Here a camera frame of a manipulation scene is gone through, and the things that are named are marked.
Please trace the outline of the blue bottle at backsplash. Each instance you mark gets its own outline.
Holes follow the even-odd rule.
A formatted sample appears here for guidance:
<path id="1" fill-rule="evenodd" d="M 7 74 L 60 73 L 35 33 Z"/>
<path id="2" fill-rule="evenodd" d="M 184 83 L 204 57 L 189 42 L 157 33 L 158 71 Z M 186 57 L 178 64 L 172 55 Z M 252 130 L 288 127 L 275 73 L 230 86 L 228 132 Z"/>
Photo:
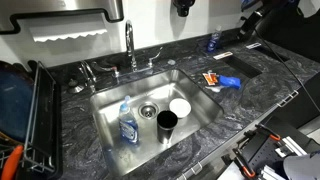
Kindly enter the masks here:
<path id="1" fill-rule="evenodd" d="M 221 29 L 222 27 L 220 25 L 218 25 L 215 29 L 215 31 L 211 34 L 211 37 L 208 41 L 207 44 L 207 51 L 208 52 L 214 52 L 215 49 L 217 48 L 219 39 L 221 37 Z"/>

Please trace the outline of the black soap dispenser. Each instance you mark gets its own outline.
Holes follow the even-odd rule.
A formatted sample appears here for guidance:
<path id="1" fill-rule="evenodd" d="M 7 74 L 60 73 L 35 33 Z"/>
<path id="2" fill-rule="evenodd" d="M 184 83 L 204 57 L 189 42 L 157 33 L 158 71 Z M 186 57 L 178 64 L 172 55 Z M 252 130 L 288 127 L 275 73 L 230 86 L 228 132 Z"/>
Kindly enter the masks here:
<path id="1" fill-rule="evenodd" d="M 177 8 L 180 17 L 187 17 L 189 9 L 195 4 L 195 0 L 173 0 L 173 5 Z"/>

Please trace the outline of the chrome gooseneck faucet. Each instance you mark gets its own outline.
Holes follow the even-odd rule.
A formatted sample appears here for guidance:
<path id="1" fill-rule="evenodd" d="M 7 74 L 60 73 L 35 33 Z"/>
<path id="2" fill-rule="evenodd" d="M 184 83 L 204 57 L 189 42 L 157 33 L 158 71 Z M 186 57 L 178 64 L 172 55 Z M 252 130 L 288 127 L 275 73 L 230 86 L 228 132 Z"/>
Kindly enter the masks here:
<path id="1" fill-rule="evenodd" d="M 160 55 L 160 51 L 154 57 L 148 59 L 147 66 L 145 68 L 139 69 L 137 66 L 137 61 L 135 57 L 135 48 L 134 48 L 134 36 L 133 36 L 133 27 L 132 22 L 130 20 L 126 21 L 125 25 L 125 41 L 126 41 L 126 54 L 130 60 L 130 69 L 132 72 L 142 72 L 146 70 L 151 70 L 153 68 L 153 60 L 156 59 Z M 97 62 L 92 62 L 91 66 L 100 72 L 110 72 L 114 73 L 115 77 L 120 77 L 122 73 L 118 70 L 116 65 L 111 65 L 110 67 L 102 67 Z"/>

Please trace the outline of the stainless steel sink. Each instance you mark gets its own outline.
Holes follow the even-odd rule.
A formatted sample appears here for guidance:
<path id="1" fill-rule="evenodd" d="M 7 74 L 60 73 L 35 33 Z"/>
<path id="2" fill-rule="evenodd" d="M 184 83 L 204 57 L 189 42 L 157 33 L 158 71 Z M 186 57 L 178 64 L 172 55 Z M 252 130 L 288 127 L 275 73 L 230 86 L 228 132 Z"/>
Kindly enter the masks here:
<path id="1" fill-rule="evenodd" d="M 119 131 L 119 110 L 126 97 L 138 124 L 136 145 L 123 139 Z M 157 139 L 157 116 L 177 98 L 190 103 L 191 112 L 178 120 L 170 141 L 162 144 Z M 90 97 L 90 105 L 102 154 L 110 173 L 117 177 L 134 171 L 223 115 L 222 107 L 178 69 L 100 90 Z"/>

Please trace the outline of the steel paper towel dispenser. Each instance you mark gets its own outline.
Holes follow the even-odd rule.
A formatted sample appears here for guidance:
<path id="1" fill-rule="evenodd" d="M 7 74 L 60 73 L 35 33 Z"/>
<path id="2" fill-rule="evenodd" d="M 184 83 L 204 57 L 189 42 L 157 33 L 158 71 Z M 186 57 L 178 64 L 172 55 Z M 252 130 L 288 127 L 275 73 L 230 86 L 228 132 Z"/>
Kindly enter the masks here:
<path id="1" fill-rule="evenodd" d="M 28 20 L 35 42 L 101 35 L 123 19 L 122 0 L 0 0 L 0 34 L 18 34 Z"/>

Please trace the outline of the orange snack packet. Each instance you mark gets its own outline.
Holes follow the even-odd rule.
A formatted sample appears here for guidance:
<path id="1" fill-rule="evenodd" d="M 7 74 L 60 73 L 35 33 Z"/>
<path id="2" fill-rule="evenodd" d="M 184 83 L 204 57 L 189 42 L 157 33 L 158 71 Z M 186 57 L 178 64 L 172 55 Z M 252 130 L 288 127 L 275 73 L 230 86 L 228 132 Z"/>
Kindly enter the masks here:
<path id="1" fill-rule="evenodd" d="M 203 77 L 209 86 L 215 86 L 218 84 L 218 75 L 216 73 L 203 73 Z"/>

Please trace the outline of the orange handled tool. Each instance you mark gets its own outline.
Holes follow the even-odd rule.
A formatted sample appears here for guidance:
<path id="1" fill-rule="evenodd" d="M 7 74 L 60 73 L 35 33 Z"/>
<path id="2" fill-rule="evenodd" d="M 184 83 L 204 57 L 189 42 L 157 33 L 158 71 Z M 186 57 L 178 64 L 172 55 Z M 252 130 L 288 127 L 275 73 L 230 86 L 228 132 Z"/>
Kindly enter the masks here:
<path id="1" fill-rule="evenodd" d="M 22 145 L 18 145 L 9 155 L 8 159 L 5 162 L 5 165 L 1 174 L 1 180 L 13 180 L 13 177 L 19 165 L 19 161 L 22 156 L 23 150 L 24 150 L 24 147 Z"/>

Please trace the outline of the blue dish soap bottle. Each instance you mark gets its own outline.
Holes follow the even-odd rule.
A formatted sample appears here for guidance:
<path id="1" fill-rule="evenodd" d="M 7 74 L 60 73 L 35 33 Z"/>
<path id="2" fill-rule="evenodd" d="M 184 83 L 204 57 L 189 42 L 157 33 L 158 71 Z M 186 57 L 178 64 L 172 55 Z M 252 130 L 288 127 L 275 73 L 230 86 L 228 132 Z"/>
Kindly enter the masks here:
<path id="1" fill-rule="evenodd" d="M 120 134 L 129 143 L 137 144 L 139 141 L 138 124 L 129 106 L 129 100 L 130 97 L 126 96 L 119 108 Z"/>

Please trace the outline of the black cup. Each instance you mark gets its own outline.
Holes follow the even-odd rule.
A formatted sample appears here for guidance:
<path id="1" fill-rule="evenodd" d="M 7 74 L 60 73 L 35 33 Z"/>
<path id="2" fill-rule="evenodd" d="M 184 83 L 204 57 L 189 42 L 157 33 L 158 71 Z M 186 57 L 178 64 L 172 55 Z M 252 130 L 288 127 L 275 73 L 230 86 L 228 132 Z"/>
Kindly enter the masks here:
<path id="1" fill-rule="evenodd" d="M 161 111 L 157 116 L 157 139 L 162 144 L 168 144 L 173 130 L 178 123 L 178 117 L 170 110 Z"/>

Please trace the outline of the blue sponge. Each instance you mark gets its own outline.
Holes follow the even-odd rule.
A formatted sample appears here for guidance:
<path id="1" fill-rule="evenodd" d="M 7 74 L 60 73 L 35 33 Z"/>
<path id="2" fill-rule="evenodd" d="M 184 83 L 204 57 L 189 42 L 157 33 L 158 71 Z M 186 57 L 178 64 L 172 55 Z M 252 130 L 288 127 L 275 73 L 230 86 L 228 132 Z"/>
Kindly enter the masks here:
<path id="1" fill-rule="evenodd" d="M 219 76 L 219 84 L 224 87 L 230 87 L 234 89 L 241 88 L 241 80 L 237 77 Z"/>

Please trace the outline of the white label strip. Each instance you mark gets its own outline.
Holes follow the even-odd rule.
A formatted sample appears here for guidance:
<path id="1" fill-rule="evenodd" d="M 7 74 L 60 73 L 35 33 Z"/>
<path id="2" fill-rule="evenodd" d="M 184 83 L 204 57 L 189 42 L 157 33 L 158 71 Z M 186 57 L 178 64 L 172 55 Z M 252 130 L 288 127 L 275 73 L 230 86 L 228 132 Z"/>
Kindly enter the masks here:
<path id="1" fill-rule="evenodd" d="M 219 55 L 215 55 L 215 56 L 213 56 L 213 58 L 215 60 L 219 60 L 219 59 L 223 59 L 223 58 L 226 58 L 226 57 L 229 57 L 229 56 L 232 56 L 232 55 L 233 55 L 233 53 L 229 51 L 229 52 L 221 53 Z"/>

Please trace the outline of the black dish drying rack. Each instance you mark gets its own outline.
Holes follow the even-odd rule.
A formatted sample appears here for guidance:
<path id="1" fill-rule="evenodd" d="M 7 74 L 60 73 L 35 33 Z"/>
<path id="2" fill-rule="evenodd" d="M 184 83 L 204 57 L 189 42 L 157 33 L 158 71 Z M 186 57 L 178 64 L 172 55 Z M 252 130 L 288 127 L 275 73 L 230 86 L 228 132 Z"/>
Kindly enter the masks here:
<path id="1" fill-rule="evenodd" d="M 31 72 L 0 62 L 0 178 L 22 145 L 13 180 L 57 180 L 63 174 L 60 87 L 40 61 L 29 65 Z"/>

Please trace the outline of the orange black clamp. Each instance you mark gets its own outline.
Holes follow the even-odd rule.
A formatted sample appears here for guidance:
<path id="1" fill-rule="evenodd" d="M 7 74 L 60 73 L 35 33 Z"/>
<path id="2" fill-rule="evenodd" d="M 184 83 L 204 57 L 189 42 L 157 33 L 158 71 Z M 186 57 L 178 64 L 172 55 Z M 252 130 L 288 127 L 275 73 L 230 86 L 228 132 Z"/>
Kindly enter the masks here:
<path id="1" fill-rule="evenodd" d="M 246 158 L 242 155 L 238 148 L 233 148 L 233 152 L 236 155 L 237 161 L 240 164 L 240 171 L 243 175 L 249 179 L 253 179 L 256 176 L 255 171 L 249 166 Z"/>

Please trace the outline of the chrome side sprayer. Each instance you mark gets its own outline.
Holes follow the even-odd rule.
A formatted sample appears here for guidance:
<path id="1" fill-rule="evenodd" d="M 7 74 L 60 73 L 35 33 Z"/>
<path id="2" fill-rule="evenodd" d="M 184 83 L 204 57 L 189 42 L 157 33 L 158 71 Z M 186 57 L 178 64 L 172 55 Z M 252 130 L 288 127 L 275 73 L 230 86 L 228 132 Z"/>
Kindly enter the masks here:
<path id="1" fill-rule="evenodd" d="M 86 61 L 81 61 L 80 65 L 81 65 L 83 75 L 86 79 L 87 86 L 90 88 L 90 90 L 93 93 L 95 93 L 96 92 L 96 88 L 95 88 L 96 76 L 94 75 L 91 67 Z"/>

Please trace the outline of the black equipment cart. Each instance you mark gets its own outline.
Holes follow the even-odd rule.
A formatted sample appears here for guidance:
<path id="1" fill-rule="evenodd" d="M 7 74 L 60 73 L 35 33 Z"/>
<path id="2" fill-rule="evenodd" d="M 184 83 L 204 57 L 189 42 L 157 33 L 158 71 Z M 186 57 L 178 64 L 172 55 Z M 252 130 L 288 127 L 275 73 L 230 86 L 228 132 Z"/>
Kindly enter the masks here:
<path id="1" fill-rule="evenodd" d="M 256 176 L 240 171 L 236 155 L 218 180 L 320 180 L 320 145 L 287 122 L 268 118 L 237 142 Z"/>
════
## Problem details
Your task is to copy each line of the material that contains the word "bottle".

## Solution for this exercise
Please trace the outline of the blue bottle at backsplash. Each instance you mark gets its own outline.
Please trace the outline of the blue dish soap bottle. Each instance you mark gets its own outline.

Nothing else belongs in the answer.